I need to clean up various Word 'smart' characters in user input, including but not limited to the following:
– EN DASH
‘ LEFT SINGLE QUOTATION MARK
’ RIGHT SINGLE QUOTATION MARK
Are there any Ruby functions or libraries for mapping these into their ASCII (near-) equivalents, or do I really need to just do a bunch of manual gsubs?
The HTMLEntities gem will decode the entities to UTF-8.

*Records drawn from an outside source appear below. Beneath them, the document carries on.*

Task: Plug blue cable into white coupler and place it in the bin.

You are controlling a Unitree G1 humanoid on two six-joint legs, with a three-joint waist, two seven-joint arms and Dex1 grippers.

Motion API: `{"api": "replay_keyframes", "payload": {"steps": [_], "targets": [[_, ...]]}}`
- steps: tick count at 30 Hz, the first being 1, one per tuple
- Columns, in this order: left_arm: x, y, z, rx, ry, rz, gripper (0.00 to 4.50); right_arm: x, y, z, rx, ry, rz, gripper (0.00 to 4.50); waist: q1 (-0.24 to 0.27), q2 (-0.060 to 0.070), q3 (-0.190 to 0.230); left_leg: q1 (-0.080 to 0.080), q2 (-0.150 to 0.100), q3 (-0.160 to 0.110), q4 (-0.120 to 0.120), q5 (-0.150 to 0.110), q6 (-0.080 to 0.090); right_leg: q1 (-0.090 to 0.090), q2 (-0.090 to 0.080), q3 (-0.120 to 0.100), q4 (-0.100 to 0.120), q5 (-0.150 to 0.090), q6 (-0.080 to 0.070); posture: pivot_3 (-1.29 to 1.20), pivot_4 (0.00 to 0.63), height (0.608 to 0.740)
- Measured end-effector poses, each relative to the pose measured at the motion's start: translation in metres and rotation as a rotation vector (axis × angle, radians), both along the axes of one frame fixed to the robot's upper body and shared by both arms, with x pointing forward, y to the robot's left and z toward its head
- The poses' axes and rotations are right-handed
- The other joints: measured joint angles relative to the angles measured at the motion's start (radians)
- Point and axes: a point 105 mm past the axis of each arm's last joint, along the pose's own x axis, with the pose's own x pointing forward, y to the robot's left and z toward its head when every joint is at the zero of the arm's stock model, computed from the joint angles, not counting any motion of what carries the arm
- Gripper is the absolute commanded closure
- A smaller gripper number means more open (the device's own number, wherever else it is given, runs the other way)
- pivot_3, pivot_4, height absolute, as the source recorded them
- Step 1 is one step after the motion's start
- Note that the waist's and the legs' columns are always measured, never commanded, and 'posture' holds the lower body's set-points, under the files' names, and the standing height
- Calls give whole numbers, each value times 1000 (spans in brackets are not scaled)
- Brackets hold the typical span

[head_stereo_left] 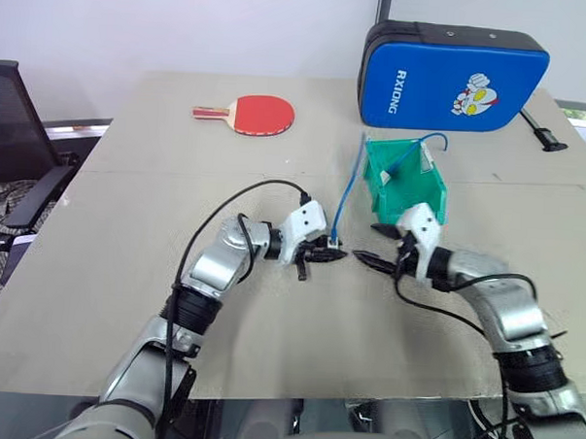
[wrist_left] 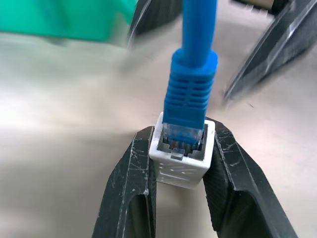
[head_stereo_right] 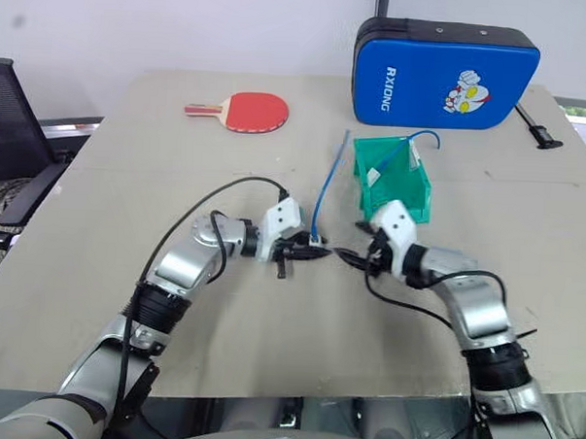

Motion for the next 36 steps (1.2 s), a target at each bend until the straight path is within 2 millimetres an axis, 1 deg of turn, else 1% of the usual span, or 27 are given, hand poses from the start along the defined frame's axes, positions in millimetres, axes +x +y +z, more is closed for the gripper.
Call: {"api": "replay_keyframes", "payload": {"steps": [1, 2, 4, 7, 9, 12, 15, 16, 17, 18, 19, 20, 21, 22, 24, 25, 27, 28, 29, 30, 32, 34, 36], "targets": [[1, 1, 2, -5, -4, 1, 3812, -3, -5, 6, 19, -17, -30, 17, 0, 0, 0, 0, 0, 0, 0, 0, 0, 0, 1, 0, 0, -1, 1, 0, 150, 731], [1, 0, 3, -6, -6, -3, 3812, -7, -8, 15, 53, -29, -59, 17, 1, 0, 0, 0, 0, -1, -2, 0, 1, 0, 1, -1, 0, -1, 1, 0, 150, 731], [-1, -2, 3, -12, -1, -16, 3812, -14, -8, 23, 91, -31, -71, 17, 1, 0, 0, 0, 0, -2, -2, -1, 1, 0, 2, -1, -1, -1, 1, 0, 150, 731], [-4, -6, 5, -21, 2, -48, 3812, -25, 0, 28, 171, 18, -75, 17, 0, 0, 1, 0, 0, -2, -2, -1, 1, 0, 2, -1, -1, -2, 1, 0, 150, 731], [-8, -15, 6, -25, 2, -100, 3812, -30, 11, 31, 219, 56, -65, 17, 1, 0, 1, 0, 0, -2, -2, -1, 1, 0, 2, -1, -1, -5, 1, 0, 150, 731], [-17, -29, 11, -34, -12, -188, 3812, -36, 23, 29, 222, 101, -37, 849, 1, 0, 1, 1, 0, -1, 0, -1, 1, 1, 1, 0, 0, -6, 1, 0, 150, 731], [-19, -32, 16, -34, -26, -224, 3812, -36, 26, 28, 221, 130, -31, 2331, 1, 0, 1, 1, 0, 0, 1, -1, 1, 1, 1, 1, 0, -5, 1, 0, 150, 731], [-19, -32, 18, -35, -34, -232, 3812, -36, 27, 28, 211, 133, -27, 2707, 1, 0, 1, 1, 0, 0, 1, -1, 1, 1, 1, 1, 0, -5, 1, 0, 150, 731], [-19, -34, 20, -38, -41, -242, 3812, -36, 30, 29, 200, 133, -17, 3214, 1, 0, 1, 1, 0, -1, 1, -1, 1, 1, 1, 1, 0, -5, 1, 0, 150, 731], [-19, -35, 21, -41, -43, -246, 3812, -36, 31, 29, 197, 131, -12, 3467, 1, 0, 1, 1, 0, -1, 0, -1, 1, 1, 2, 0, 0, -5, 0, 0, 150, 731], [-20, -37, 21, -45, -45, -250, 3812, -36, 32, 29, 195, 133, -7, 3961, 1, 0, 1, 1, 0, -1, 0, -1, 1, 1, 2, 0, 0, -5, 0, 0, 150, 731], [-20, -37, 21, -46, -46, -252, 3812, -37, 33, 28, 196, 135, -1, 4343, 1, 0, 1, 1, 0, -1, 0, -1, 1, 1, 2, 0, 0, -5, 0, 0, 150, 731], [-20, -36, 20, -43, -40, -255, 3812, -37, 32, 28, 186, 135, 0, 4448, 1, 0, 1, 1, -1, -1, 0, -1, 1, 1, 2, 0, 0, -4, 1, 0, 150, 731], [-21, -36, 20, -44, -37, -258, 3812, -37, 32, 28, 185, 135, 2, 4448, 1, 0, 1, 0, -1, -1, 0, -1, 1, 1, 2, 0, 0, -3, 2, 0, 150, 731], [-21, -35, 21, -47, -32, -264, 2769, -37, 33, 29, 188, 136, 8, 4500, 1, 0, 1, 0, 0, -1, 0, -1, 1, 1, 2, 0, -1, -2, 3, 0, 150, 731], [-21, -35, 21, -48, -32, -268, 2469, -36, 32, 29, 190, 137, 9, 4500, 1, 0, 1, 0, 0, -1, 0, -1, 1, 1, 2, 0, -1, -3, 3, 0, 150, 731], [-22, -35, 24, -69, -27, -272, 1570, -35, 33, 31, 191, 134, 15, 4500, 1, 0, 1, 0, 0, -1, 0, -1, 1, 1, 2, 0, -1, -3, 4, 0, 150, 731], [-23, -35, 25, -76, -26, -269, 1013, -35, 33, 33, 198, 134, 23, 4500, 1, 0, 1, 0, 0, -1, 0, -1, 1, 1, 2, 0, -1, -3, 4, 0, 150, 731], [-23, -34, 26, -81, -24, -264, 609, -35, 33, 35, 206, 130, 28, 4500, 1, 0, 1, 1, 0, -1, 0, -1, 1, 1, 2, 1, -1, -3, 4, 0, 150, 731], [-24, -31, 26, -84, -21, -250, 64, -34, 31, 39, 215, 122, 30, 4500, 0, 0, 1, 1, 0, -1, 0, -1, 1, 1, 2, 0, 0, -3, 4, 0, 150, 731], [-23, -24, 27, -114, -11, -194, 19, -28, 23, 48, 220, 99, 13, 4500, -2, 0, 1, 1, 0, -1, 0, -1, 1, 1, 2, 1, 0, -3, 4, 0, 150, 731], [-24, -13, 28, -147, 6, -124, 19, -17, 10, 58, 224, 69, -26, 4500, -3, 0, 1, 1, 0, -1, 0, -1, 1, 1, 2, 1, 0, -3, 4, 0, 150, 731], [-26, -3, 30, -207, 9, -42, 19, -2, -9, 72, 225, 29, -94, 4500, -6, 0, 2, 1, 1, -1, 0, -1, 1, 1, 1, 1, 0, -3, 3, 0, 150, 731]]}}
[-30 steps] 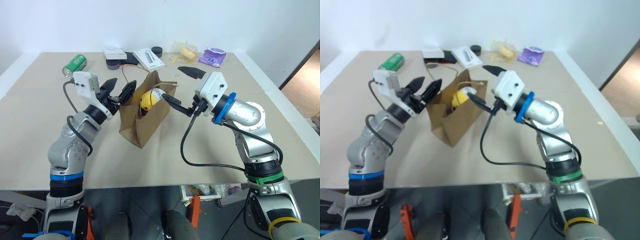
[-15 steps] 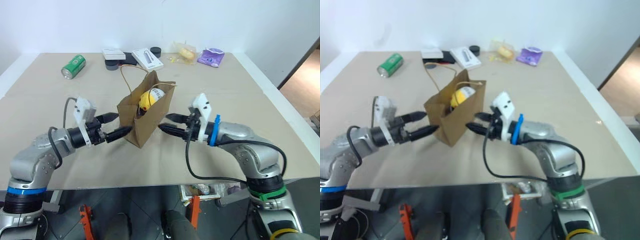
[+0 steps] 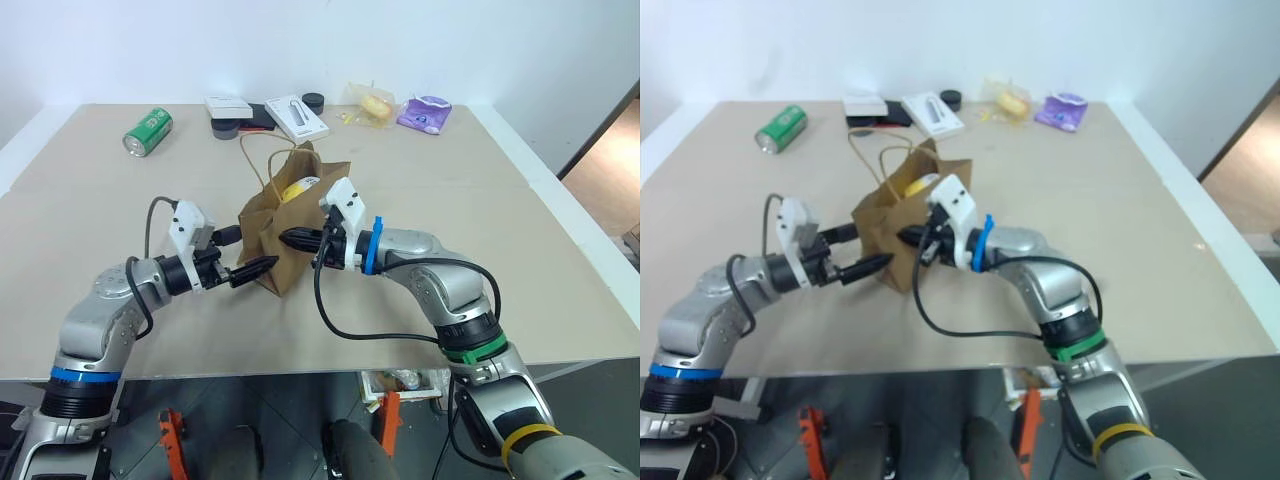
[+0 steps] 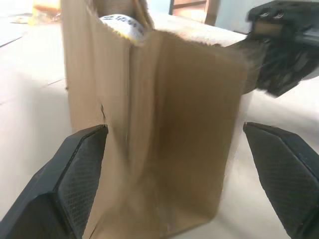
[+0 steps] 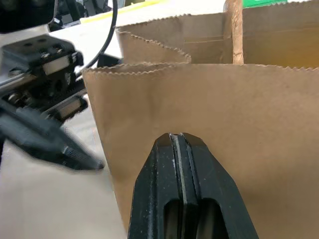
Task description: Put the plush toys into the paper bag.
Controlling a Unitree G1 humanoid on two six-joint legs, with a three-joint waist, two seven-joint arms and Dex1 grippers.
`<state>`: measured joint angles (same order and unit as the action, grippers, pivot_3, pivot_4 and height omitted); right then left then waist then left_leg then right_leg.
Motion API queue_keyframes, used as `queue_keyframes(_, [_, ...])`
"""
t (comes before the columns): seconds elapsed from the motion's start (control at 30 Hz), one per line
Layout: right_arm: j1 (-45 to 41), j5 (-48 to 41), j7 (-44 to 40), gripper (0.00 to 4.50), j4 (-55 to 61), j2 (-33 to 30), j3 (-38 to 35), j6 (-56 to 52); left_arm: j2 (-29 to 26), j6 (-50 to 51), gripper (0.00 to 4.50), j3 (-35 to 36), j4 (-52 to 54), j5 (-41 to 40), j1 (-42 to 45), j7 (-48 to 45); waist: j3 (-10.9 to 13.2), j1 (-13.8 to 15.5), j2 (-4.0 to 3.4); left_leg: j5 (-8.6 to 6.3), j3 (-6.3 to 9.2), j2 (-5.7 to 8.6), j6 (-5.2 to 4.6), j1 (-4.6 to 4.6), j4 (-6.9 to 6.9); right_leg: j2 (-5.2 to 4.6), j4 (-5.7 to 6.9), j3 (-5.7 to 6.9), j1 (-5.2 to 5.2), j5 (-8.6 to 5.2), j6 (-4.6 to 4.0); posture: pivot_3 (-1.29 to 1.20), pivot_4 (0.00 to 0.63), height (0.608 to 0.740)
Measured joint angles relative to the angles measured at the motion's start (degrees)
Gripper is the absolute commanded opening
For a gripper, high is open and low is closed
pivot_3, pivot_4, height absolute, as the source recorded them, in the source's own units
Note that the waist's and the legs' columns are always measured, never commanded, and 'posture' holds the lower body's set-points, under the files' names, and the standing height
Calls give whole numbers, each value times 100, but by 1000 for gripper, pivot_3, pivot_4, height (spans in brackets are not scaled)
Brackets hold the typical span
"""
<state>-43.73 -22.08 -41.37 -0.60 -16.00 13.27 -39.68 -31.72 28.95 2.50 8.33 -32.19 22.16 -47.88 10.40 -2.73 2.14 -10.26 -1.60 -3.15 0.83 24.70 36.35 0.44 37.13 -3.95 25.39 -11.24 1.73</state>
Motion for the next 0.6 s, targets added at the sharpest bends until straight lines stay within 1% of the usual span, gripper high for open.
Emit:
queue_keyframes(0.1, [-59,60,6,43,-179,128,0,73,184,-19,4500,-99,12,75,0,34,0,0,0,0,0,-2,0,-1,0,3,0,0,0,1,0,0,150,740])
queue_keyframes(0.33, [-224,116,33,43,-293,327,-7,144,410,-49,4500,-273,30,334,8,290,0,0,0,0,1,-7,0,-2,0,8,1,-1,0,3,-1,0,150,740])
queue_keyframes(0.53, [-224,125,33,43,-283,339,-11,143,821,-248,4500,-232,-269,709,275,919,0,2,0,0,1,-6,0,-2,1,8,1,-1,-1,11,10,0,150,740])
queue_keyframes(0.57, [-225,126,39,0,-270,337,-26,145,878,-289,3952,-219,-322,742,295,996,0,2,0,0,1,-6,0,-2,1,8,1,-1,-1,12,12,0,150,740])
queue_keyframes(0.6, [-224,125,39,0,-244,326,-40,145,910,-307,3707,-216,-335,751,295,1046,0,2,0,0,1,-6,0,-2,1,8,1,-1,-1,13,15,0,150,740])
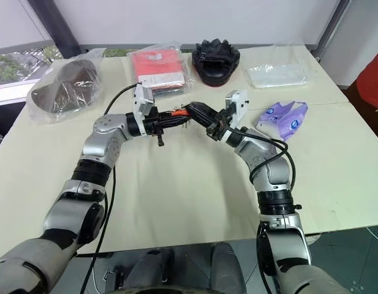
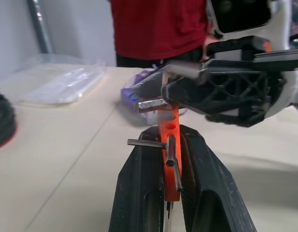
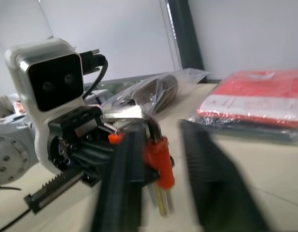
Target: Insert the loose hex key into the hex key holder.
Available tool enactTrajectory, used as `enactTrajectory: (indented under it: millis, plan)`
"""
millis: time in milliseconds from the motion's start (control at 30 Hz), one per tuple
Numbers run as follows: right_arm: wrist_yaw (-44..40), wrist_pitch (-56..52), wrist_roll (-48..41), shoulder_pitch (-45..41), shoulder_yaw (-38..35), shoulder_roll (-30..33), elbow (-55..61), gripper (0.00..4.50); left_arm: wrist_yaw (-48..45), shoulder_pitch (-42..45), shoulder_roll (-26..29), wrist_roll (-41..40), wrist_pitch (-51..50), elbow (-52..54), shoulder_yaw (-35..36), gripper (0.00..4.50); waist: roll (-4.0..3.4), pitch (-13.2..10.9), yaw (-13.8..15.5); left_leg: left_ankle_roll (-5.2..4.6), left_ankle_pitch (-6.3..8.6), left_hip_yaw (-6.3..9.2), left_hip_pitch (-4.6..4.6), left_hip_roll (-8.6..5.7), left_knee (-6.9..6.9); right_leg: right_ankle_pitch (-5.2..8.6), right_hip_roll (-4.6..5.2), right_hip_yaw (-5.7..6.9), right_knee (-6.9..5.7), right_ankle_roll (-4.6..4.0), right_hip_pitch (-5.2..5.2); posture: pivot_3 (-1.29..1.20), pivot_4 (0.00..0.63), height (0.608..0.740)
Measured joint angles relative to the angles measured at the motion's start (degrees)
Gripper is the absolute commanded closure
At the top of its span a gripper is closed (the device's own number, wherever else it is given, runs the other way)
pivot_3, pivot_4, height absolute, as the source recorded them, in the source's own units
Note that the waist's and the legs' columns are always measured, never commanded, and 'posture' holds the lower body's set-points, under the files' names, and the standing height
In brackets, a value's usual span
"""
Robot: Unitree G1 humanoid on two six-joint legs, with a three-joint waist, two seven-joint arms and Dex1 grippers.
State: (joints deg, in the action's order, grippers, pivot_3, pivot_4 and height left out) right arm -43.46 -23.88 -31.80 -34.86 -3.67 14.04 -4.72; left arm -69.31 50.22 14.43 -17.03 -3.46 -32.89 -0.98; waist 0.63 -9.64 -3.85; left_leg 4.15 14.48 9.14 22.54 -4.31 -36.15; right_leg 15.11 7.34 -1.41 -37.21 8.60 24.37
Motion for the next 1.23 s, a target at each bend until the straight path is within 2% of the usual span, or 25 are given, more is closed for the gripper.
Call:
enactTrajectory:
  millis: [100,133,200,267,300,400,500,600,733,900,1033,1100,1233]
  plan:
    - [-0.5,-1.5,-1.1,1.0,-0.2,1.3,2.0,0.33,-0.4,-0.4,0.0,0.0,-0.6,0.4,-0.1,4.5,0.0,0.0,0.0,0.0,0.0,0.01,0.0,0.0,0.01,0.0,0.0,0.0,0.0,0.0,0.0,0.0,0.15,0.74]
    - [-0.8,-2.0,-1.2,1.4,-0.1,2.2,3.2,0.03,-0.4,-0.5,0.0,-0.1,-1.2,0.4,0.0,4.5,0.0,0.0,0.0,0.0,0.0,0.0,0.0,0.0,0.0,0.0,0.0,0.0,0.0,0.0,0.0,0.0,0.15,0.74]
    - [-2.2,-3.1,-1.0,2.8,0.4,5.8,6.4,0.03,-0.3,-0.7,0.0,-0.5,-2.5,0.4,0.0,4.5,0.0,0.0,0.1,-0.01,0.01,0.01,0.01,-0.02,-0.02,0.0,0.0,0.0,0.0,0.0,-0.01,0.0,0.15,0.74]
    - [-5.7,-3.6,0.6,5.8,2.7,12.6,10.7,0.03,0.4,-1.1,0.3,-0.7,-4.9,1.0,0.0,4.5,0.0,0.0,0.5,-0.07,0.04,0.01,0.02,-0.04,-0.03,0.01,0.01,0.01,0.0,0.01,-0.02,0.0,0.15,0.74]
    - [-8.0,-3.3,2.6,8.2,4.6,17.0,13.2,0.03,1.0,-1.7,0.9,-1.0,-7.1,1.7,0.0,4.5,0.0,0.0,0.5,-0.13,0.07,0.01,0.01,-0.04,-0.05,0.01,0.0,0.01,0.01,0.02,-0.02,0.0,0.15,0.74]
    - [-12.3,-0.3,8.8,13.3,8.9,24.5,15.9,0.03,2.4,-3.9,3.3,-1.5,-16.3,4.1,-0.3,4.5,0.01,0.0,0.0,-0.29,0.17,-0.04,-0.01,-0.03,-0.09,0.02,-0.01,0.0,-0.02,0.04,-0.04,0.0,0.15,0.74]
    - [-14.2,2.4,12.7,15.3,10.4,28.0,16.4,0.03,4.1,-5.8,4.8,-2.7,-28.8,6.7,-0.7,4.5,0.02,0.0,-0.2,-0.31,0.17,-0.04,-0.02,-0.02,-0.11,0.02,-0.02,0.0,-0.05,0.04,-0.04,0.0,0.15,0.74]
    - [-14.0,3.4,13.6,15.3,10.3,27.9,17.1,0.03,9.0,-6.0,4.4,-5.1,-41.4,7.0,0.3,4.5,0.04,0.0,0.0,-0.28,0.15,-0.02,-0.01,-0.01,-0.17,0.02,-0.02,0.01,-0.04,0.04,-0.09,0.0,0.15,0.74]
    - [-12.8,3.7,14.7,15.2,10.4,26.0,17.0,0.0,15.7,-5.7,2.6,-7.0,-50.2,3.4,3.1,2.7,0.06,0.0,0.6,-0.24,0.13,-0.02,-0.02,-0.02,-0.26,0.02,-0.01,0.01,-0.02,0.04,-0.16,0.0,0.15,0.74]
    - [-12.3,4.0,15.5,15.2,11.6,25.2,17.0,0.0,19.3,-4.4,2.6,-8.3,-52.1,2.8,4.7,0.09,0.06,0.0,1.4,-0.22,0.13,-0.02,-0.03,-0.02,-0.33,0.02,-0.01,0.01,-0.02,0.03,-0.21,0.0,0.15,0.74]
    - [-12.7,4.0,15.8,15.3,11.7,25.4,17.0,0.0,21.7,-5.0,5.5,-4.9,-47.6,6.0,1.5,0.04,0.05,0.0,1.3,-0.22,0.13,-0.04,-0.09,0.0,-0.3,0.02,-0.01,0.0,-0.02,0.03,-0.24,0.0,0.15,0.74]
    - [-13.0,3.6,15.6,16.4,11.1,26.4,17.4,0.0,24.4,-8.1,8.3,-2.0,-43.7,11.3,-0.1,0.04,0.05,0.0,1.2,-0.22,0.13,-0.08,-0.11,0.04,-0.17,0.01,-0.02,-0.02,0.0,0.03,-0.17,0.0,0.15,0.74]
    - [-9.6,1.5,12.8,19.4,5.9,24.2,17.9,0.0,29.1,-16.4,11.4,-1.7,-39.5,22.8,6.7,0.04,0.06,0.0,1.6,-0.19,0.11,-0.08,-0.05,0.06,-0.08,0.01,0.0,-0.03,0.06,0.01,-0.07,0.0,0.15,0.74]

You could use iconv to transliterate to the closest ASCII equivalents or simple gsub
or tr
calls. James Grey has some blogs about converting between various character sets showing how to do the transliterations.
require 'htmlentities'
chars = [
'–', # EN DASH
'‘', # LEFT SINGLE QUOTATION MARK
'’' # RIGHT SINGLE QUOTATION MARK
]
decoder = HTMLEntities.new('expanded')
chars.each do |c|
puts "#{ c } => #{ decoder.decode(c) } => #{ decoder.decode(c).tr('–‘’', "-'")} => #{ decoder.decode(c).encoding }"
end
# >> – => – => - => UTF-8
# >> ‘ => ‘ => ' => UTF-8
# >> ’ => ’ => ' => UTF-8